(Beginning of EXTRACTED DATA)
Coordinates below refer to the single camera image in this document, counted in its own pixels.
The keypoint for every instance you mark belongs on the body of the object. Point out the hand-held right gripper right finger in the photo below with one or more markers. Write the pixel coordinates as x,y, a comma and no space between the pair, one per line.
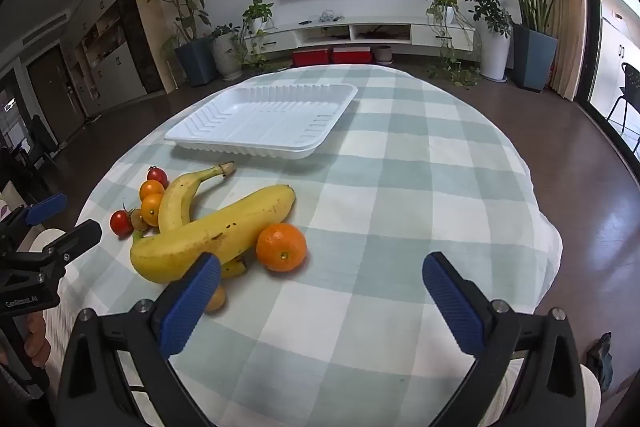
452,307

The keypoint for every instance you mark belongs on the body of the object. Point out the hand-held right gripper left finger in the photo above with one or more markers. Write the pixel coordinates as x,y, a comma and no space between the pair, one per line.
190,307

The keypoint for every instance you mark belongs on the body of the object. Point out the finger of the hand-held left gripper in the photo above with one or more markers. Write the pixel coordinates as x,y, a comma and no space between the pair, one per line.
47,207
75,238

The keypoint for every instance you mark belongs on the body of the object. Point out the small orange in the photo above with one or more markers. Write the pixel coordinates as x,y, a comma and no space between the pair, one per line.
216,299

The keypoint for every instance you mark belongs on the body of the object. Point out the red cherry tomato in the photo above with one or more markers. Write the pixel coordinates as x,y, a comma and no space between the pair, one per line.
120,223
157,175

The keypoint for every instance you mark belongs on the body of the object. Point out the large orange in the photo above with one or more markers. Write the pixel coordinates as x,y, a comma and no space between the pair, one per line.
281,247

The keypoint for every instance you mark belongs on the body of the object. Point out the white plastic tray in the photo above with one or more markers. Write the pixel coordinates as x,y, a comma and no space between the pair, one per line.
260,119

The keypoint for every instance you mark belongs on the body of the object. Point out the person's left hand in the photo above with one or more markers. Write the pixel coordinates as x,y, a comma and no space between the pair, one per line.
37,339

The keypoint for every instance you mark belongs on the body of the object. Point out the yellow-green cherry tomato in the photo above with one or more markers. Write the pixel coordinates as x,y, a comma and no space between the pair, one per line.
137,219

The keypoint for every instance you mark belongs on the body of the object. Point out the brown door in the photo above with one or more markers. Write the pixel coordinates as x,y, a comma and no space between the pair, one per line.
50,87

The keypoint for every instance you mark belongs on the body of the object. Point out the dark cloth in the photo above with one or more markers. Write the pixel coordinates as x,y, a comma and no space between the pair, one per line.
602,357

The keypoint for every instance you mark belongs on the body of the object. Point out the tall plant in blue pot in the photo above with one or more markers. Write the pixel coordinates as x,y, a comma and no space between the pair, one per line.
196,59

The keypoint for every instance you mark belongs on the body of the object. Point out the plant in white ribbed pot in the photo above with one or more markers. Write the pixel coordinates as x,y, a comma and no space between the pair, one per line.
226,54

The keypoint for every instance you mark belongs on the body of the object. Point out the plant in tall white pot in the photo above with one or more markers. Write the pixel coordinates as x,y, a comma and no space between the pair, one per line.
495,54

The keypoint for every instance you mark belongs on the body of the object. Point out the small empty grey pot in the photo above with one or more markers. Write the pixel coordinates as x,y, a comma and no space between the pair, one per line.
384,54

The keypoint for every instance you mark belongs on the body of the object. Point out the large-leaf plant in blue pot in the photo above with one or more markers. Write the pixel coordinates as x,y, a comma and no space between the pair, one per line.
532,57

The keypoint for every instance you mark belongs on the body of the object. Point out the red storage box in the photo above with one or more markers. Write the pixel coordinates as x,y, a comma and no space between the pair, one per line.
311,56
351,54

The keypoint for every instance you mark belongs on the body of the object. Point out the black chair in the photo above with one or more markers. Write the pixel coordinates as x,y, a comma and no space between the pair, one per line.
627,92

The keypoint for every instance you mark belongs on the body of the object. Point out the white television cabinet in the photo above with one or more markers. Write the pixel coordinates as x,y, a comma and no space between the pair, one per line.
370,34

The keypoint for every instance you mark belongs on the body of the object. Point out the pothos plant on cabinet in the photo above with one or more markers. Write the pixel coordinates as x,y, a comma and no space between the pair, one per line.
257,14

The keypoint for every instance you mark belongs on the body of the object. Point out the trailing vine plant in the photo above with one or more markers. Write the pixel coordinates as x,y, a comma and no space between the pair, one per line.
442,4

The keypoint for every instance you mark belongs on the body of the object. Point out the beige curtain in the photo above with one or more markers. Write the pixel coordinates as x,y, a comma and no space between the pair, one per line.
565,7

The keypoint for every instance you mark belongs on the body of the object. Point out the wall storage cabinet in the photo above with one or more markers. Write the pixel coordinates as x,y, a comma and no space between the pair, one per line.
107,52

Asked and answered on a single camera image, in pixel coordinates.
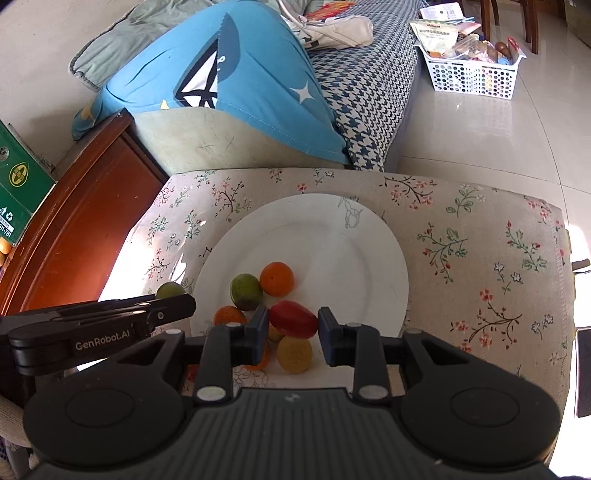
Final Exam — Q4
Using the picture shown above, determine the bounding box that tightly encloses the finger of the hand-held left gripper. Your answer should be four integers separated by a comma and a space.
56, 293, 198, 330

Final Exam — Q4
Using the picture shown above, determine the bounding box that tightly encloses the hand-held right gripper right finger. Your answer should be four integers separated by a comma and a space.
317, 305, 468, 402

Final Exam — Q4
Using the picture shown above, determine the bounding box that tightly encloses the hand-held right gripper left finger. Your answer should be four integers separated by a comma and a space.
115, 305, 271, 406

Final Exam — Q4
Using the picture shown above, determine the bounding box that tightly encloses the bright green citrus fruit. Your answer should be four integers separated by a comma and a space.
229, 272, 264, 312

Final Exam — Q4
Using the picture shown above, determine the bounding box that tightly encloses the white floral plate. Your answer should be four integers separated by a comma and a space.
189, 193, 410, 398

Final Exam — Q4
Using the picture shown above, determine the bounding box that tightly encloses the red-brown wooden cabinet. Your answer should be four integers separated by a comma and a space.
0, 108, 170, 317

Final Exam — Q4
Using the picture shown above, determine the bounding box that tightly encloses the green cardboard box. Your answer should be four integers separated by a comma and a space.
0, 120, 57, 246

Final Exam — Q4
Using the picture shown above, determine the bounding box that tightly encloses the floral tablecloth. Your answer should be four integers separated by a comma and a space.
98, 167, 572, 407

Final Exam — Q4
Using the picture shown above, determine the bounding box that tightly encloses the blue printed cushion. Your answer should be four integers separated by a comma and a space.
71, 0, 352, 165

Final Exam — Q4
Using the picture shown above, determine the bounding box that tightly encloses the blue houndstooth sofa cover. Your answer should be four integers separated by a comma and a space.
295, 0, 433, 172

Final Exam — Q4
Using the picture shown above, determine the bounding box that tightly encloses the black flat object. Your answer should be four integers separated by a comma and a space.
574, 326, 591, 419

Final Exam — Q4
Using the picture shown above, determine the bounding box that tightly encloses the grey green quilt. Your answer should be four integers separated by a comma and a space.
69, 0, 223, 89

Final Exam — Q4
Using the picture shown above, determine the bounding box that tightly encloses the white perforated basket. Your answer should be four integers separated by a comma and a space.
414, 39, 527, 101

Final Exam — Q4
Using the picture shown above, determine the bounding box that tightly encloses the cream cloth bag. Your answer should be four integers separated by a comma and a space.
281, 0, 374, 49

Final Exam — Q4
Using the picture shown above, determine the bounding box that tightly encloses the green white snack packet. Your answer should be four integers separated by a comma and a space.
410, 19, 459, 59

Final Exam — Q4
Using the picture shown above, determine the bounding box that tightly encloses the white printed packet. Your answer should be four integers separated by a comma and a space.
420, 2, 467, 22

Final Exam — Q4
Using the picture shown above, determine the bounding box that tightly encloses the dark wooden chair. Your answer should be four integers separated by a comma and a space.
479, 0, 542, 55

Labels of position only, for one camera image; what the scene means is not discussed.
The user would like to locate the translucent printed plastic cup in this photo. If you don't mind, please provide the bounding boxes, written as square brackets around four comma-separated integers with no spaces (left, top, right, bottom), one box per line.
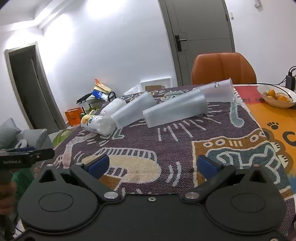
[199,78,235,104]

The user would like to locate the black door handle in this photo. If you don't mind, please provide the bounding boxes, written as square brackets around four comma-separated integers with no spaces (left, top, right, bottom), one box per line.
[175,34,187,52]

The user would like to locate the cluttered black cart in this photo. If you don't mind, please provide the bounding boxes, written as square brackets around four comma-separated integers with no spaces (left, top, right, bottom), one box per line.
[76,78,116,112]

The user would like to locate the black power adapter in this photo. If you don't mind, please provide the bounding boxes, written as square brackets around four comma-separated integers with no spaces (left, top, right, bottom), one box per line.
[286,74,296,90]

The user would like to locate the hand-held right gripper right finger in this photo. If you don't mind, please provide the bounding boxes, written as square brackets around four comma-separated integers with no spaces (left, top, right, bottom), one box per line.
[181,155,269,202]

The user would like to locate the orange leather chair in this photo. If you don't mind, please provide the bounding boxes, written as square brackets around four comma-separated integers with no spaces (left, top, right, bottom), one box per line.
[192,52,257,85]

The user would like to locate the large translucent plastic cup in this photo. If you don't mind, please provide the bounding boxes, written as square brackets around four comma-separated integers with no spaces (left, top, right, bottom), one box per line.
[143,88,208,128]

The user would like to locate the grey door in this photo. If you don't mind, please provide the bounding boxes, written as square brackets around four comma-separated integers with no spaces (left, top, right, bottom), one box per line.
[158,0,236,87]

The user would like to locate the green clothing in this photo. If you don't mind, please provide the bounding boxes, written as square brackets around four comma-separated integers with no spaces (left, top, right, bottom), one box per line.
[10,167,36,202]

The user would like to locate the black cable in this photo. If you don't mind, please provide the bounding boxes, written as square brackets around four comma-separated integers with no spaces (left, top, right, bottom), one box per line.
[255,66,296,100]

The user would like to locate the white bowl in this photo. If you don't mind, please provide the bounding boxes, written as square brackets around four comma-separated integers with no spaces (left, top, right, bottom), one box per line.
[256,84,296,109]

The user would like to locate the clear plastic bottle yellow cap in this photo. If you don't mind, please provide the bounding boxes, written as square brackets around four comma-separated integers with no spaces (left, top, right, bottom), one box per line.
[81,113,116,135]

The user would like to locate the purple printed blanket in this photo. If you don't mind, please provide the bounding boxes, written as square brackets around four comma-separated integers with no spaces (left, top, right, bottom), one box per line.
[35,85,290,201]

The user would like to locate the orange paw print tablecloth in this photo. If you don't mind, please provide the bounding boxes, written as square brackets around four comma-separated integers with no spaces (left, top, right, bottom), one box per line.
[233,84,296,178]

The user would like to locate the dark wooden door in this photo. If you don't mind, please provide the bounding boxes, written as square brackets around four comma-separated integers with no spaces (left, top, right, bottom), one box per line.
[4,41,67,135]

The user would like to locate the pile of oranges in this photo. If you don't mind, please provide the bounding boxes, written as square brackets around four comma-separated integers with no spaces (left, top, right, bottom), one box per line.
[262,89,292,103]

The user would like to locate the grey sofa cushions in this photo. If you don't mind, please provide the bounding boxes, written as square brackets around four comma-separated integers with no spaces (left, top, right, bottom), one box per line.
[0,117,53,152]

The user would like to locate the orange box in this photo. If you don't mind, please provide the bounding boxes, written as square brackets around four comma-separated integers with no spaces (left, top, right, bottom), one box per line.
[64,108,82,127]

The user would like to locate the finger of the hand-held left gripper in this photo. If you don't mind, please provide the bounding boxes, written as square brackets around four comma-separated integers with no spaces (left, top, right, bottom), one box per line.
[6,146,36,153]
[32,148,55,161]

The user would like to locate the white cardboard box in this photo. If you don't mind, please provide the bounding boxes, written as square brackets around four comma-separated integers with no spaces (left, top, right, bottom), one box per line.
[140,77,172,93]

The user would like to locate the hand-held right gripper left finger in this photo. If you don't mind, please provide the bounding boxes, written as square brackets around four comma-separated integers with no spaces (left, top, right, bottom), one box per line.
[37,154,122,202]

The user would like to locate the person's left hand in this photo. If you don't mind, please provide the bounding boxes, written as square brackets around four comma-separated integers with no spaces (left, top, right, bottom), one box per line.
[0,181,17,217]
(End of EXTRACTED DATA)
[WORK TASK]
From the data above, copy every line where "image" appears.

[WRITTEN ANSWER]
Coordinates below refer to the single camera image in this document, counted in its own pixels.
Asked and answered on a single camera image, in pixel coordinates.
Labels of position only, for one camera image; what the scene means is not discussed.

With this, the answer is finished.